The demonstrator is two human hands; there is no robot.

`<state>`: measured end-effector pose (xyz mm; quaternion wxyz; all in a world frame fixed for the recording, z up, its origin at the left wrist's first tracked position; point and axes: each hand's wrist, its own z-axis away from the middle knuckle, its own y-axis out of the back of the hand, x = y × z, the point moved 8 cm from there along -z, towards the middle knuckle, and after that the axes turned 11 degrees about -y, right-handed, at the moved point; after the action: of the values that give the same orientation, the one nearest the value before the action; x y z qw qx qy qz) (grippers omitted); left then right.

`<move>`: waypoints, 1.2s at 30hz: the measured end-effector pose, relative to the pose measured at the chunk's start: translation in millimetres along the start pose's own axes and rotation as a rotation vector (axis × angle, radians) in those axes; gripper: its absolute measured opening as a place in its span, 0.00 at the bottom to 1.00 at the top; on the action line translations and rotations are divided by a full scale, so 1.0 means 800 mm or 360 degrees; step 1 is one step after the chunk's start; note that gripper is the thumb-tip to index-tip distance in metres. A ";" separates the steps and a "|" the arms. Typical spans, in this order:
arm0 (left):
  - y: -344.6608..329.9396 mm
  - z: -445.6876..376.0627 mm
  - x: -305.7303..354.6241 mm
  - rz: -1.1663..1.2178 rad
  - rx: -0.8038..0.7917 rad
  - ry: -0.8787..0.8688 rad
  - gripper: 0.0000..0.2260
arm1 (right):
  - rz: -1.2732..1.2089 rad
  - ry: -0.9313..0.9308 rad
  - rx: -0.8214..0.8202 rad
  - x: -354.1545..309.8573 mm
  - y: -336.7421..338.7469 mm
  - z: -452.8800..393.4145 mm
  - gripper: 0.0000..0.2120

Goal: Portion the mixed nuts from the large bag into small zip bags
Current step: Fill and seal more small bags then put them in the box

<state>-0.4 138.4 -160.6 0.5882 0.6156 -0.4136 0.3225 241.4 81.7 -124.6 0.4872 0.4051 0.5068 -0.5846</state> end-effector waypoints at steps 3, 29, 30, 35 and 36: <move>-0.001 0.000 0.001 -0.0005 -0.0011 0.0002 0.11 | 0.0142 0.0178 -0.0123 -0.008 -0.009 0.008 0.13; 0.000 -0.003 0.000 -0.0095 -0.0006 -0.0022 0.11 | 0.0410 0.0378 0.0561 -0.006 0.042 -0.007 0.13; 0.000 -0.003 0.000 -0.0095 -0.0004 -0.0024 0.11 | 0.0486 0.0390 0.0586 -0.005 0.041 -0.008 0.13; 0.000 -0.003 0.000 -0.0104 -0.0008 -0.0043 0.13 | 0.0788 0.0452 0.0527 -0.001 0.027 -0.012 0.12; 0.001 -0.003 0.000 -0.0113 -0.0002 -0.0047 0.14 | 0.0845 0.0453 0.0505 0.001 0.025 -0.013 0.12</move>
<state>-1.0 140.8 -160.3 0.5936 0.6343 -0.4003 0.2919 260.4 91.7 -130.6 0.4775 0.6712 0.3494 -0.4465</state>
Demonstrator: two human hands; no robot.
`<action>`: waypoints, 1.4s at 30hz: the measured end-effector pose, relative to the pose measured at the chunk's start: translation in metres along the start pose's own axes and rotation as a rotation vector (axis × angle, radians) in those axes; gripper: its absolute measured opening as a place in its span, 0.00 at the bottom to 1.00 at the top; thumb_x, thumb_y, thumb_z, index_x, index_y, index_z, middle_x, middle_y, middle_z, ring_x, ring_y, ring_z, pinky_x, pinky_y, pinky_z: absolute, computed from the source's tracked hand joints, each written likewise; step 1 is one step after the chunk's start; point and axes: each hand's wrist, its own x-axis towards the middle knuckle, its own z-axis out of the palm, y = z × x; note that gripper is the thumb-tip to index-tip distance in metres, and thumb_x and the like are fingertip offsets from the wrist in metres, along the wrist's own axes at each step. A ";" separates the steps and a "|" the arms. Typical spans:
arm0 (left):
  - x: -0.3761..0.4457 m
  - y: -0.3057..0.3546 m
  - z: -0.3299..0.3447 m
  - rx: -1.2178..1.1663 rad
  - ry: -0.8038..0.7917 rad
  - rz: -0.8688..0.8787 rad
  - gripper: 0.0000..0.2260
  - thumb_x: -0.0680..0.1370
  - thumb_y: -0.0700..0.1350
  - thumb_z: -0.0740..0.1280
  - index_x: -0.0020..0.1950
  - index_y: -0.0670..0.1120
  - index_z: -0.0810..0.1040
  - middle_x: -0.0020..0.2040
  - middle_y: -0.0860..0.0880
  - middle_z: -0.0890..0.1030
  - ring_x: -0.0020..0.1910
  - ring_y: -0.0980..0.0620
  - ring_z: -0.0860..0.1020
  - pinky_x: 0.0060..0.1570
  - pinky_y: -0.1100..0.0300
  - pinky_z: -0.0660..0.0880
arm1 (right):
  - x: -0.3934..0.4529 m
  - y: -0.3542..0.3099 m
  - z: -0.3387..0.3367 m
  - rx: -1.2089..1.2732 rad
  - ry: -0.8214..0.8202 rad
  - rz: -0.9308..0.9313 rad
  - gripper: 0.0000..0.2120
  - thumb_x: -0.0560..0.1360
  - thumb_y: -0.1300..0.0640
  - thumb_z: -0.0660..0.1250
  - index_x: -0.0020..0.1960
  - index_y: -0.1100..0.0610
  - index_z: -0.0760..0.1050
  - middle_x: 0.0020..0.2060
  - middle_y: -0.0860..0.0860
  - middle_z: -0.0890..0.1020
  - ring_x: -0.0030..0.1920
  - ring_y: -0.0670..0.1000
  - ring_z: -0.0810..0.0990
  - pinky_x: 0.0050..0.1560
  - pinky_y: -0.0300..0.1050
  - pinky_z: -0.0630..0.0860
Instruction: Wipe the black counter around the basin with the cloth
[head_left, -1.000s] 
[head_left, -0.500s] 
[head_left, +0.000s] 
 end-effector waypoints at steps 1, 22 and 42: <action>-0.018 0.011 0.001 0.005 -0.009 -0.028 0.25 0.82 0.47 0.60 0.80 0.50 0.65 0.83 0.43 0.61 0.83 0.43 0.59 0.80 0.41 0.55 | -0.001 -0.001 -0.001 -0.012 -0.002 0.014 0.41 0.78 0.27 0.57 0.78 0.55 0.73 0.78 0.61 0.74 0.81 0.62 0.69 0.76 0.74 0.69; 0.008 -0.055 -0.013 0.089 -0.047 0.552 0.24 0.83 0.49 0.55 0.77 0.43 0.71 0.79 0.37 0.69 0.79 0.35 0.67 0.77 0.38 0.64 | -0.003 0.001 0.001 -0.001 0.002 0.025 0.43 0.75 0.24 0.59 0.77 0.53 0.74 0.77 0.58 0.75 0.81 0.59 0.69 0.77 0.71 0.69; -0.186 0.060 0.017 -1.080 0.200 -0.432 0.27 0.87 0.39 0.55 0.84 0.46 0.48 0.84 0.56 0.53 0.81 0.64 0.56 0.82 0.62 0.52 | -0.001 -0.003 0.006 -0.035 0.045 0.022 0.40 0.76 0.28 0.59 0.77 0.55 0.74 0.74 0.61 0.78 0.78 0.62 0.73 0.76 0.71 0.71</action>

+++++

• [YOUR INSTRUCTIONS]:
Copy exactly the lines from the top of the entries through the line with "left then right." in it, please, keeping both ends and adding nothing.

• [EXERCISE SOLUTION]:
The demonstrator is two human hands; there is no robot.

`<state>`: measured end-effector pose (xyz mm; quaternion wxyz; all in a world frame fixed for the recording, z up, its origin at the left wrist's first tracked position; point and axes: each hand's wrist, its own z-axis away from the middle knuckle, its own y-axis out of the back of the hand, x = y × z, the point moved 8 cm from there along -z, towards the middle knuckle, and after that the axes turned 11 degrees about -y, right-handed, at the moved point; after the action: of the values that give the same orientation, the one nearest the value before the action; x y z qw qx qy qz) (grippers omitted); left then right.

What was produced is the complete output.